Picasso's work: Bull's head sculpture (1942)

 Pablo Picasso, Cabeza de Toro, 1942
Pablo Picasso, "Cabeza de Toro", 1942.
Escultura en bronce, Colección particular.
© Sucesión Pablo Picasso, VEGAP, Madrid 2022

The sculpture Bull's Head was created by the artist Pablo Picasso in the spring of 1942 in his studio in the Rue des Grands-Augustins. It is a sculpture made from everyday objects: the union of a handlebar and a bicycle saddle. 

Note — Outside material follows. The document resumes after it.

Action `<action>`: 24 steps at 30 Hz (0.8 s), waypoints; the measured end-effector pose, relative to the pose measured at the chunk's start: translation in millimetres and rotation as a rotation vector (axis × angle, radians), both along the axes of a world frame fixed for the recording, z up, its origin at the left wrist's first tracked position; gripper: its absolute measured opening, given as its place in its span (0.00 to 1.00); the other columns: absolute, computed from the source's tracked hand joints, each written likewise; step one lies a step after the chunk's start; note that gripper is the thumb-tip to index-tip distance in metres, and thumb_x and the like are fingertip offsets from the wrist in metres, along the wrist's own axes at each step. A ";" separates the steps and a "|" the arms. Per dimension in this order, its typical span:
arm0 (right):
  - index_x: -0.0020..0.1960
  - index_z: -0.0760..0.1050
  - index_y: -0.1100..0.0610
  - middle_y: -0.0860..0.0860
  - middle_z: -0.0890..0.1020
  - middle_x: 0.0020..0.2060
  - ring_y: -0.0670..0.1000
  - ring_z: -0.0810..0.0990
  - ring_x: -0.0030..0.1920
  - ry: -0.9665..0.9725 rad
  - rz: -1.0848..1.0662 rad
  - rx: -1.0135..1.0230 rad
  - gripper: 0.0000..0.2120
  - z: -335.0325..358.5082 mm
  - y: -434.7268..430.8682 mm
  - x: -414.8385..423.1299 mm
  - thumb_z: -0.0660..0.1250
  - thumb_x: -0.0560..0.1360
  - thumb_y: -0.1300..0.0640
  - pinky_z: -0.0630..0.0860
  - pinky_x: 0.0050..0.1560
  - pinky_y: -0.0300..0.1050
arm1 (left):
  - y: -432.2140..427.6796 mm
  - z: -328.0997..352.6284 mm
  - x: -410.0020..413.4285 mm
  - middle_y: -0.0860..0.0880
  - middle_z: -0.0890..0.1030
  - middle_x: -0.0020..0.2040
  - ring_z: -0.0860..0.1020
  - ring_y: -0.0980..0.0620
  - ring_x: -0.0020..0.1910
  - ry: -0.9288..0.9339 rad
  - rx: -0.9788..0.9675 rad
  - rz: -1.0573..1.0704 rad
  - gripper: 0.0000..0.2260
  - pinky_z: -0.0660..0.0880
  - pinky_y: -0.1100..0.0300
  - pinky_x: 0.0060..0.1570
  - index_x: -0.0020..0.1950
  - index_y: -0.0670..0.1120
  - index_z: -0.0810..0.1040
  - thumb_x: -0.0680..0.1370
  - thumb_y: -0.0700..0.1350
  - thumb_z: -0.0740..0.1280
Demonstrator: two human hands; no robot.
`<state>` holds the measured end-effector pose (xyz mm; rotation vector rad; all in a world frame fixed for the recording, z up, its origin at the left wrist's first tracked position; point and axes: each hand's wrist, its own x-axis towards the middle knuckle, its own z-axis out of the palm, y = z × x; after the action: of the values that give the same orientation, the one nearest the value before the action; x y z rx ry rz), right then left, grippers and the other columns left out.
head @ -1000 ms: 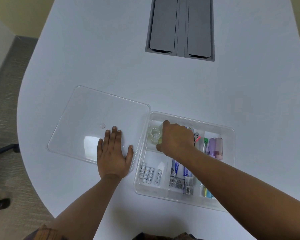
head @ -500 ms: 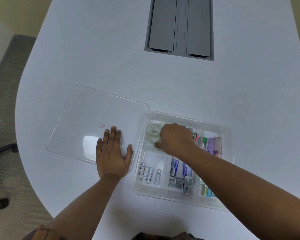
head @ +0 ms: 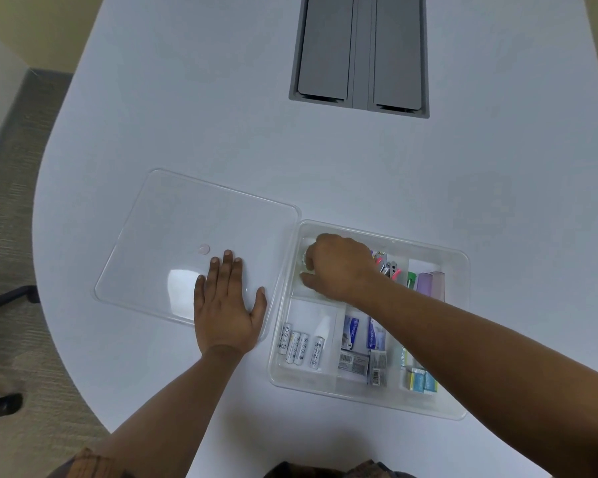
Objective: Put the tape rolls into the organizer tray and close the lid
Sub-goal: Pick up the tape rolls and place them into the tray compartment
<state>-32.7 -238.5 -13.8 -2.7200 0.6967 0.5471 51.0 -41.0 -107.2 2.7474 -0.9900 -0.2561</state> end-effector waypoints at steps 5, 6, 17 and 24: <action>0.47 0.76 0.56 0.53 0.77 0.46 0.59 0.79 0.45 -0.014 -0.037 -0.049 0.14 -6.2 11.7 2.0 0.70 0.70 0.46 0.69 0.37 0.46 | -0.1 0.3 0.3 0.49 0.61 0.78 0.56 0.50 0.78 -0.006 -0.004 -0.003 0.30 0.47 0.53 0.76 0.76 0.47 0.62 0.79 0.61 0.52; 0.48 0.75 0.55 0.53 0.77 0.46 0.59 0.79 0.45 -0.012 -0.051 -0.057 0.15 -7.1 13.0 2.1 0.71 0.69 0.47 0.69 0.36 0.46 | 0.0 0.3 0.4 0.49 0.61 0.78 0.56 0.49 0.78 -0.005 -0.005 -0.004 0.30 0.47 0.53 0.76 0.76 0.47 0.62 0.79 0.61 0.52; 0.55 0.72 0.55 0.52 0.77 0.48 0.57 0.79 0.45 0.041 -0.046 -0.077 0.21 -9.6 10.8 0.9 0.74 0.66 0.51 0.67 0.36 0.46 | 0.2 0.4 0.4 0.49 0.60 0.79 0.55 0.50 0.78 0.000 0.005 -0.005 0.30 0.48 0.51 0.76 0.77 0.47 0.62 0.79 0.62 0.51; 0.38 0.72 0.55 0.51 0.72 0.37 0.55 0.77 0.42 0.020 0.032 -0.129 0.05 -13.1 16.7 1.8 0.68 0.68 0.58 0.68 0.34 0.44 | 0.1 0.3 -0.2 0.49 0.59 0.79 0.55 0.50 0.78 -0.001 0.007 -0.005 0.30 0.47 0.53 0.76 0.77 0.47 0.61 0.79 0.62 0.51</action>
<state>-31.0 -221.8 -26.8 -2.8532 0.7189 0.5558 50.8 -40.9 -106.9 2.7523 -0.9981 -0.2600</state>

The genius of this sculpture consists in joining two objects without either of them losing their original form, producing a third object far removed from its original function. An exercise in uncertainty in representation that allowed the artist to take a stand against the imposition of painting as a simple imitation of reality.

 
Despite employing a resource similar to Duchamp's ready-made works, they are, for Eduardo Vallés, conceptually different proposals: Picasso produces an object of great figurative force through the recontextualisation of different objects that are perfectly recognisable, even in the bronze reproduction. As in the collages or other sculptures with waste material, these are pieces that show the artist's extraordinary knowledge of the nature of objects.  
The original work, with the assembled leather and metal objects, can be found in the Museé national Picasso-Paris. Two bronze copies were made and one of them belongs to the Almine and Bernard Ruiz-Picasso Foundation for Art, currently on loan to the Picasso Museum in Malaga.  


This is one of the artist's most important sculptural works. Through his particular ingenuity he transports us to another reality which, in this case, is related to a bull's head. It is well known that bullfighting is one of Pablo Picasso's favourite themes.